Çanakkale ve çevresinde fay hatlarının hareketliliğinin biraz daha uzun periyodlarda olduğunu ifade eden Jeofizik Mühendisi Bekler, “Çanakkale gibi ova kentlerde sıvılaşma problemi çok yüksek. Deprem risklerimiz var ama bizim en büyük riskimiz zeminle ilgili. Sıvılaşma nedeniyle bina yıkılmıyor ama devriliyor. Binanız aşağı doğru çökmeye, hızlı oturmaya başlıyor. Bina temel donatısının ve taşıyıcı sistemin ömrü kısalıyor.
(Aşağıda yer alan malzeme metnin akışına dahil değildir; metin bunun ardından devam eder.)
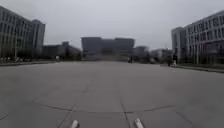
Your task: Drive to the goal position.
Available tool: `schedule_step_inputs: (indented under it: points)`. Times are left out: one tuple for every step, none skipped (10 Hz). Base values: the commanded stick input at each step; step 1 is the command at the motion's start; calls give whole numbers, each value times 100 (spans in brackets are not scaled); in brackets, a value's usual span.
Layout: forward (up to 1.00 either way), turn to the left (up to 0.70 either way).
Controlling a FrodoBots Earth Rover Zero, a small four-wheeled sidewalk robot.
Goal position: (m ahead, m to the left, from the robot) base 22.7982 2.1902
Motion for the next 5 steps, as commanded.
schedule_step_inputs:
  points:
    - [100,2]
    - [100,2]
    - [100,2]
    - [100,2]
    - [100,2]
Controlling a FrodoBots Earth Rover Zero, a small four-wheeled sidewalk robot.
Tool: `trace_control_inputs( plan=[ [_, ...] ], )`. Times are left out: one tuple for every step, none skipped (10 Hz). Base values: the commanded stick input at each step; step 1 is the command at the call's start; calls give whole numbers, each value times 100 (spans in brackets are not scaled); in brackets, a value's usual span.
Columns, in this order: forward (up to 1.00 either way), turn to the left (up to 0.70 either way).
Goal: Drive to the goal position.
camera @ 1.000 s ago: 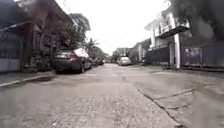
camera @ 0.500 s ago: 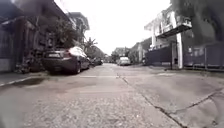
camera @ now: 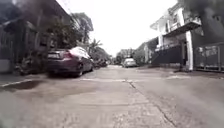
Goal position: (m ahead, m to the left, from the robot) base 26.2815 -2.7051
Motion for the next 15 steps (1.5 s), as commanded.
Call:
trace_control_inputs(
  plan=[
    [100,12],
    [100,0],
    [100,0],
    [100,0],
    [100,0],
    [100,0],
    [100,0],
    [100,0],
    [100,0],
    [100,0],
    [100,0],
    [100,0],
    [100,0],
    [100,0],
    [100,0]
  ],
)
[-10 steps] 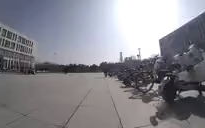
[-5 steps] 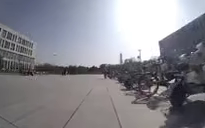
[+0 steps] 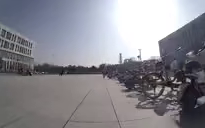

Deprem beklentisi Çanakkale için geçmiş dönemdeki deprem beklentisinden çok da farklı değil. Büyük depremlerin oluşma periyodları Çanakkale ve çevresinde biraz daha uzun periyodlarda ancak küçük (mikrodeprem) ve orta büyüklükteki depremleri daha sık izlemekteyiz. Bunu insanların rehavete kapılması için söylemiyorum. Öyle ki yeriçi dinamik süreçleri oldukça karmaşık ve çoğu zamanda belirli bir düzeni yoktur. Dolayısı ile bilinenin yanında bilinmeyen bu karmaşa içinde beklenmedik kuvvetli yer hareket ile karşılaşılması sürpriz olmayacaktır.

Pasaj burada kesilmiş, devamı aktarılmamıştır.